Bacchisa fruhstorferi

Scientific classification
- Kingdom: Animalia
- Phylum: Arthropoda
- Clade: Pancrustacea
- Class: Insecta
- Order: Coleoptera
- Suborder: Polyphaga
- Infraorder: Cucujiformia
- Family: Cerambycidae
- Genus: Bacchisa
- Species: B. fruhstorferi
- Binomial name: Bacchisa fruhstorferi Breuning, 1959

= Bacchisa fruhstorferi =

- Genus: Bacchisa
- Species: fruhstorferi
- Authority: Breuning, 1959

Species of beetle

Bacchisa fruhstorferi is a species of beetle in the family Cerambycidae. It was described by Breuning in 1959. It is known from Java. Karl Jordan, a German entomologist, gave the first report on this species in 1894. The characteristic coloring and markings of Bacchisa fruhstorferi are popular, and they vary substantially depending on the type' native habitat. The species occurs primarily in Southeast Asia, particularly in areas with numerous trees, where it is a wood-boring beetle which impacts biodiversity. Bacchisa fruhstorferi's life cycle and behavior are like those of other Cerambycidae organisms, including the larval stage, which digs into wood and aids in the rotting of dead trees.

== Description ==
The unusual coloring of Bacchisa fruhstorferi differs slightly according to its place of origin. In its native environment, the beetle's dark skin can serve as a camouflage against predators because of its arrangement of lighter patterns.

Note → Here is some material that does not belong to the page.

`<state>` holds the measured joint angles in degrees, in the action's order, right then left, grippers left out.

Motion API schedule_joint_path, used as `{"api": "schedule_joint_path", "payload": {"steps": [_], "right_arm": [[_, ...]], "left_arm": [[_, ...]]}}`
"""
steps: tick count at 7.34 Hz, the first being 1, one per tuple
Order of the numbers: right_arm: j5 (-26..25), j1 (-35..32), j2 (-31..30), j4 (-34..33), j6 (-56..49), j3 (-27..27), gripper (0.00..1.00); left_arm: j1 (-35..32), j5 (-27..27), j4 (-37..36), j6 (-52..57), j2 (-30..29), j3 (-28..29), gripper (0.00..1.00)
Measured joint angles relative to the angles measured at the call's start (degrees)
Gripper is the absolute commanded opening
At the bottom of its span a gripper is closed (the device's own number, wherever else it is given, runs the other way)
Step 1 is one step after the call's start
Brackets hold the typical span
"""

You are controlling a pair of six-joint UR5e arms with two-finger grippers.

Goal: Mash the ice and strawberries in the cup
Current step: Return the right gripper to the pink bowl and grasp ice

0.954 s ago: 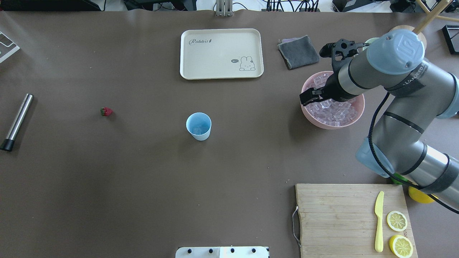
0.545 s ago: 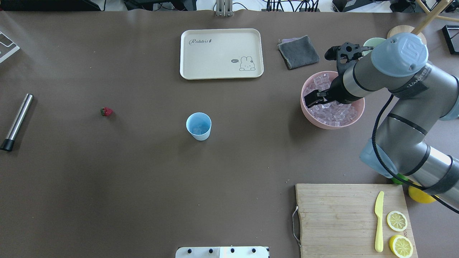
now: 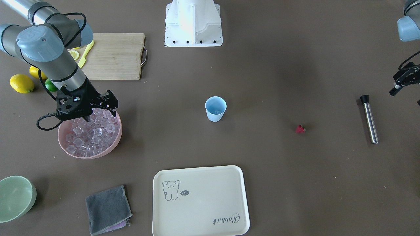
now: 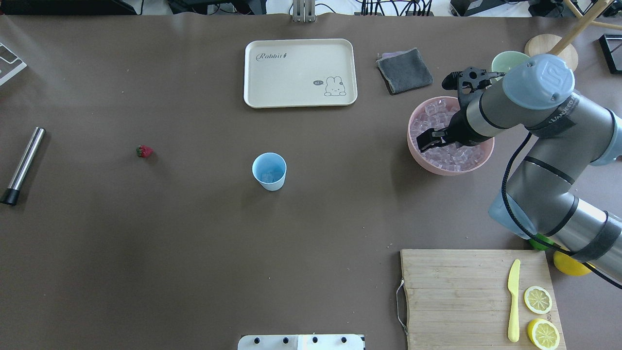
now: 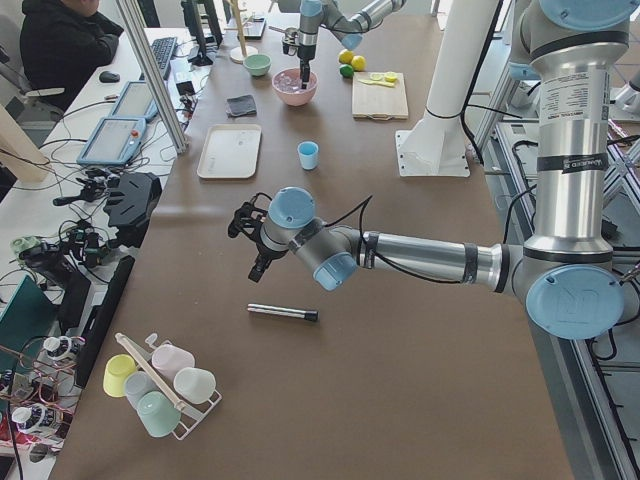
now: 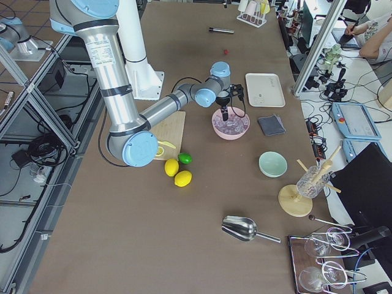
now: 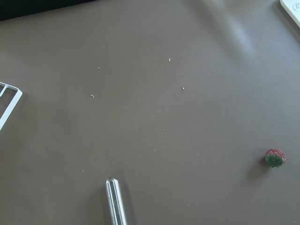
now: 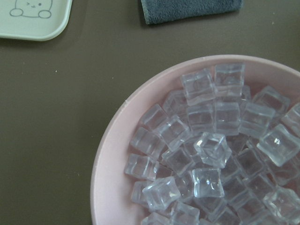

== Distribution and habitat ==
Southeast Asia is host to a great deal of this species, particularly countries like Indonesia, Malaysia, and Thailand. It inhabits woods which are tropical or subtropical, where it helps biologically to the decomposition of dead trees. The interior parts of rotting wood make up a larval nourishment for Bacchisa fruhstorferi, a wood-borer which helps in the nutrient cycle in woodland environments.

== Ecology and behavior ==
A larval stage, in which the larvae bore into wood, a pupal stage, in which they completed metamorphosis, and an adult stage comprised the lifecycle of Bacchisa fruhstorferi. In order to put down eggs, adults are frequently discovered on or close to their host plants. Upon developing, the larvae bore into the wood, in order to find food and shelter until they are fully grown.

== Taxonomy and naming ==
The entomologist and researcher Hans Fruhstorfer, who is renowned for his significant studies on Southeast Asia's fauna, received an award with the species' name. Bacchisa fruhstorferi belong to the subfamily Lamiinae, which consists of many different kinds of longhorn beetles, based on taxonomic grouping.